IBM, one of the pioneers of the approach, is distributing tool kits for Linux, iOS, and macOS developers.
Best for: Very sensitive information that must be analyzed with an algorithm.
Not for: Some complex algorithms that are much too inefficient and slow with current techniques.
The standard digital signature is pretty simple. It just offers one bit of information, namely an assurance that someone stands behind some block of data and says it’s valid. SNARKs are just one of the techniques that offer more complex answers. There are dozens of similar approaches with names such as “STARK,” “Hyrax,” “ZKBoo,” “Bulletproof,” and “Pinocchio,” but SNARKs may have the best name, at least for the modern, social media-addled zeitgeist.
The name is short for “succinct non-interactive argument of knowledge.” The “succinct” part means that the package of bits is small, or at least practical in size. Some may only be several hundred bytes. The “non-interactive” part means that anyone can double-check the accuracy without setting up an Internet connection to the original creator (using a public key and the supporting infrastructure). The “argument of knowledge” part means the bundle of bits carries a longer message than a digital signature.
SNARKs and their cousins are finding homes in a number of cryptographic protocols. They can guard a certain bit of knowledge and prove it’s accurate without revealing it. A digital driver’s license SNARK may prove someone is old enough to drink alcohol without revealing the birth date or the age. These digital, non-interactive proofs are a big part of many of the blockchains used to track the ownership of some cryptocurrencies.
The proof protocols have not been studied long enough to lead to a government-blessed standard such as AES. Some libraries include jsnark (Java), libsnark (C++), and Ginger-lib.
Best for: Complex forms of authentication and assurance. Think of any kind of licensing or digital contracts. These are often found in many cryptocurrency blockchains.
Not for: Deep sharing or interactive algorithms.
Extend the lock and key ecosystem
The key contribution of the technologies, so to speak, is that they extend the old lock and key metaphor.

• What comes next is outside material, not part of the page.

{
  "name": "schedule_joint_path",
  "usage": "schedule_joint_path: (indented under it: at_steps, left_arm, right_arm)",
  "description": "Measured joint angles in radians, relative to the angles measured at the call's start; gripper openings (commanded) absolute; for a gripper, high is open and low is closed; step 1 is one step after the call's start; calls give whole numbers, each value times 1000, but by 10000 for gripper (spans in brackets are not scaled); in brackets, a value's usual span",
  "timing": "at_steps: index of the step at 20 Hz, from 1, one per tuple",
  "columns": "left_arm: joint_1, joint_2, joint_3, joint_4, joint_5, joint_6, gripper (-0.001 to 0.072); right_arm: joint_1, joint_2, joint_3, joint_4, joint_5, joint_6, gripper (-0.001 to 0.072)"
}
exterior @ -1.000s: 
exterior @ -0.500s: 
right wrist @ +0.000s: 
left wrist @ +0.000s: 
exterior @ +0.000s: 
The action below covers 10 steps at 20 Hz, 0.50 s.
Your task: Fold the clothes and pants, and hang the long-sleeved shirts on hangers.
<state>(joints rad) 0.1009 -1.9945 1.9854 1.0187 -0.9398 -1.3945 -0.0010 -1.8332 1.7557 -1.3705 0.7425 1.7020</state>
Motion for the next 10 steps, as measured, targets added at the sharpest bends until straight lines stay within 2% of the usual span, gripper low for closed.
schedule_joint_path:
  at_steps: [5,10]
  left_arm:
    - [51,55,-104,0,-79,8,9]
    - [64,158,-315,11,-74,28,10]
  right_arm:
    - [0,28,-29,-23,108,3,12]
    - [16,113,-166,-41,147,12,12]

They add functionality and semantics with new features. Differential privacy doesn’t even lock up data at all, but just uses noise to obscure the important details. Homomorphic encryption does more than just lock away data with a key; it locks it away so it can be blindly manipulated.
These three techniques are powerful in their own right, but they can also be combined with other options or with each other to create more privacy and defend against more attacks. SNARKs, for instance, are being added to some blockchains to add more anonymity and security to some cryptocurrencies and tokens. ZCash uses a version of SNARKs that makes it possible for users to spend without revealing more about their identity.
Thinking about the algorithms a bit differently and escaping old metaphors of lock and key make it possible to solve new problems. The architecture isn’t just a bunch of lockboxes and safes. It’s a pipeline for answering the right kind of queries without leaking information.